Barely 24 hours after Culp turned CEO, S&P World Scores downgraded the credit score rankings of GE (GE) and GE Capital. Moody’s and Fitch warned they may do the identical.
All three rankings companies cited GE’s elevated leverage and shrinking money flows — an alarming pattern exacerbated by critical issues at GE’s energy division. GE stated on Monday that plunging revenue at GE Energy will trigger the father or mother firm to overlook targets in 2018.
Through the years, GE has piled on tons of debt brought on by poorly-timed offers, an enormous pension deficit and misguided share buybacks.

Underscoring the dimensions of the issue, Moody’s stated that GE’s “very elevated leverage” may lead it to downgrade the corporate’s ranking by a number of notches.
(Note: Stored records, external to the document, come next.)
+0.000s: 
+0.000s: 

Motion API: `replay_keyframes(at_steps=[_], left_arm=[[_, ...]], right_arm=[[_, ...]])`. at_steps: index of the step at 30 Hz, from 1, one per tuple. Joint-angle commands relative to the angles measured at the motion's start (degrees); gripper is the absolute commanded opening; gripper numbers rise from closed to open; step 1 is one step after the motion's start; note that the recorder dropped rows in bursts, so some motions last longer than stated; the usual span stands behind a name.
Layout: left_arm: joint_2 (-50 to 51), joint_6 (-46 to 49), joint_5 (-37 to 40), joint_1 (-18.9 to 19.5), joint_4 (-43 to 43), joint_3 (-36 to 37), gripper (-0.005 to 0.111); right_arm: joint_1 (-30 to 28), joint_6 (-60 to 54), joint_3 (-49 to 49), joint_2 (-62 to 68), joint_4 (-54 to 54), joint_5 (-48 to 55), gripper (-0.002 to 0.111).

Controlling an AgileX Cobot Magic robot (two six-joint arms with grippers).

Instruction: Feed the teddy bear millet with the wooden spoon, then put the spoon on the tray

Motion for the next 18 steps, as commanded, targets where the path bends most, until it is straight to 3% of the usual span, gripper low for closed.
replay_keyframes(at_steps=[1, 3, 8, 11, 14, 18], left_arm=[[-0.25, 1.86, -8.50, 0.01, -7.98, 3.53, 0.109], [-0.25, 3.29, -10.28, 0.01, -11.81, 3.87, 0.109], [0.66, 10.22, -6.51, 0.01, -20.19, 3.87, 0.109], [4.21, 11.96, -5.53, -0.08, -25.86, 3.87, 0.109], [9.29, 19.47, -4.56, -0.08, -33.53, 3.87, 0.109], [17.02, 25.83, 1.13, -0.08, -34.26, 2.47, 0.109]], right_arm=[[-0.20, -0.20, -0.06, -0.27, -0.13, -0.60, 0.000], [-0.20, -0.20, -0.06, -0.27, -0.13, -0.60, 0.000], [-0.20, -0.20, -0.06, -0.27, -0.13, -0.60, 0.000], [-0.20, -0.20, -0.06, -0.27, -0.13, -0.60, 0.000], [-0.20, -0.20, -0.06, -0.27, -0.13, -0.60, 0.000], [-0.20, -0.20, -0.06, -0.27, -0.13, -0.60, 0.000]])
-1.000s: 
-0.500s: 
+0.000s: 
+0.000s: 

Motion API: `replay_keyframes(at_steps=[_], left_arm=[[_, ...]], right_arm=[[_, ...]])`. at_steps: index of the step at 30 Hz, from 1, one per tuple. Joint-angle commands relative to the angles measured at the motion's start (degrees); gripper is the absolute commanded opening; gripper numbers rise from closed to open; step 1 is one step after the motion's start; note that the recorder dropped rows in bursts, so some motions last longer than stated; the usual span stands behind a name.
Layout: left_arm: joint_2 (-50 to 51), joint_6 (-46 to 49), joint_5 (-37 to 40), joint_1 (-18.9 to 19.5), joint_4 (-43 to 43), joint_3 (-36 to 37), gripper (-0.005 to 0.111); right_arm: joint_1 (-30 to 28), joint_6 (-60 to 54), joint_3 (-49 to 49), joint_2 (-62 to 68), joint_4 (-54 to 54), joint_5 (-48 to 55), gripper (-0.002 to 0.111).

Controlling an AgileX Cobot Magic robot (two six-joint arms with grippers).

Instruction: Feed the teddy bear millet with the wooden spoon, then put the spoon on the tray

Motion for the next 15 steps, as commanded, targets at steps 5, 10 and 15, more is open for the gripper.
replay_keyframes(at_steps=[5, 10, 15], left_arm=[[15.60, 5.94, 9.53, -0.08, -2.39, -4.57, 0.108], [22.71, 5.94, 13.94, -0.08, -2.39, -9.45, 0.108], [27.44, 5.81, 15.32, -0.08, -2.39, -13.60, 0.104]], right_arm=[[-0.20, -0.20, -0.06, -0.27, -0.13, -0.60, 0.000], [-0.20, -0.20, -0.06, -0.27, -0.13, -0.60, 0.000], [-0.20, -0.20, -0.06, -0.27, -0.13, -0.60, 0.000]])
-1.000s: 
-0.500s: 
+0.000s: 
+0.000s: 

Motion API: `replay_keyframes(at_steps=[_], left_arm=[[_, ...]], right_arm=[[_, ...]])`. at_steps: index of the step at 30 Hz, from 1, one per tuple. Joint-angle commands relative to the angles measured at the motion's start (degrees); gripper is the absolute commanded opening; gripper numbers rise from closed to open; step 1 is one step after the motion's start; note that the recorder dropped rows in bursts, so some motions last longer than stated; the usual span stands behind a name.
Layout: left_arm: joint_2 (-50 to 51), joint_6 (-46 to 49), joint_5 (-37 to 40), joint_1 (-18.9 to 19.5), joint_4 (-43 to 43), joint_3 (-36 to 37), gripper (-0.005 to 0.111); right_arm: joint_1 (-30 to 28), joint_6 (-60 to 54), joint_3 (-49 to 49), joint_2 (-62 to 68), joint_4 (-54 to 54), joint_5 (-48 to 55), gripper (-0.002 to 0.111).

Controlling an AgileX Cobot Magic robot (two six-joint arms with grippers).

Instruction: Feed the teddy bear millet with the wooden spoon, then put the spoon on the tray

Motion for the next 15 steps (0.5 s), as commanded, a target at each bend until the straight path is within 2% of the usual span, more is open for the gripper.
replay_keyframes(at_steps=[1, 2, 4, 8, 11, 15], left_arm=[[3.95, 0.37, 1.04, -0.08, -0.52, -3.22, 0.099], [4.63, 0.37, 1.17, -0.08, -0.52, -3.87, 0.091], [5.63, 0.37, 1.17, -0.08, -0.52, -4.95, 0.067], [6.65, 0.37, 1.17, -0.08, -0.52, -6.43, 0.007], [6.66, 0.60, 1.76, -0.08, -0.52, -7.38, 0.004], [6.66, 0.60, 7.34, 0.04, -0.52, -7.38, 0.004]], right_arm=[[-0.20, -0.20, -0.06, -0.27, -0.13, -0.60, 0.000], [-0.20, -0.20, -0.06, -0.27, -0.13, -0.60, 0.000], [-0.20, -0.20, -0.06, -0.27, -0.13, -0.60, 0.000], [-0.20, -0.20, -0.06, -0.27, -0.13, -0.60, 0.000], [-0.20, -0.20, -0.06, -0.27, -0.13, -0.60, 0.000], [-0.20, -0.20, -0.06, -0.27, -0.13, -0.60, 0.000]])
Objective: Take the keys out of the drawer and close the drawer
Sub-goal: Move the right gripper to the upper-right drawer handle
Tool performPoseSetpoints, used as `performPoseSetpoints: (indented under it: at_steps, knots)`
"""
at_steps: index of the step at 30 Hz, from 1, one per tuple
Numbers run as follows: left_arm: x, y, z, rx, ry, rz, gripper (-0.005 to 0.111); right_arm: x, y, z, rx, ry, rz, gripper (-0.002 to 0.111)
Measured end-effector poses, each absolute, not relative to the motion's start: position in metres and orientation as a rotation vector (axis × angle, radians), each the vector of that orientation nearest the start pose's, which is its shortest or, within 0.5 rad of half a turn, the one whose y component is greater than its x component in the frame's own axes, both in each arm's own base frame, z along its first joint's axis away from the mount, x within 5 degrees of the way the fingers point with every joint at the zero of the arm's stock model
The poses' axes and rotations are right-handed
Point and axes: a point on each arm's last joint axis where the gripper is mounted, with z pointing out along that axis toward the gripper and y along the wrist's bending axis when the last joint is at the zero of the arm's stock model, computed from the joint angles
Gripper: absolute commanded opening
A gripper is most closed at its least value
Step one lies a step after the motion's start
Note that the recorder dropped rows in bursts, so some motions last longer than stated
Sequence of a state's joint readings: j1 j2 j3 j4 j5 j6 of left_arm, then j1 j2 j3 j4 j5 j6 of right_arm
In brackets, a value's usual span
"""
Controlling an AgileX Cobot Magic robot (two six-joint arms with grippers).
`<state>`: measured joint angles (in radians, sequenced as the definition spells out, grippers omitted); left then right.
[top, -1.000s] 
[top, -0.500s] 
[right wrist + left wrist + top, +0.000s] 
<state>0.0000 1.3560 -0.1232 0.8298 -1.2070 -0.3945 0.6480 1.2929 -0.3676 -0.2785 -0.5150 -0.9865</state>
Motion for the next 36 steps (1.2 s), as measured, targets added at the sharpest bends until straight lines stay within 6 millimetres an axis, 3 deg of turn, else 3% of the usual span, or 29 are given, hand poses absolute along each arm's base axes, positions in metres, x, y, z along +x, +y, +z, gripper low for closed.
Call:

Scores downgrades could make it dearer for firms to borrow cash.

The excellent news is that S&P up to date its outlook on GE to “stable” as a result of the agency expects leverage and money movement will enhance within the coming years.

Nonetheless, GE’s debt issues could drive the corporate to reexamine its $4.2 billion dividend. GE lower the dividend final 12 months for simply the second time because the Nice Melancholy.

However GE’s funds have deteriorated additional. S&P listed the dividend as certainly one of a number of levers Culp might pull to scale back debt.

In an announcement, GE stated it has a “sound liquidity position” that features money and working credit score strains.

Repeating feedback made by Culp on Monday, GE stated it stays “committed to strengthening the balance sheet including deleveraging.”

Now that he is in cost, Culp might want to determine if he desires to go ahead with former CEO John Flannery’s plans to break-up GE. Flannery’s turnaround plan included exiting varied companies, together with oil and fuel, well being care and the century-old railroad division. Proceeds from the gross sales would then be used in the direction of paying down debt.
However shrinking GE additionally makes the corporate extra depending on the remainder of its portfolio — with GE Energy being the largest remaining enterprise. Which means slumping energy revenue offers GE much less firepower to pay down debt.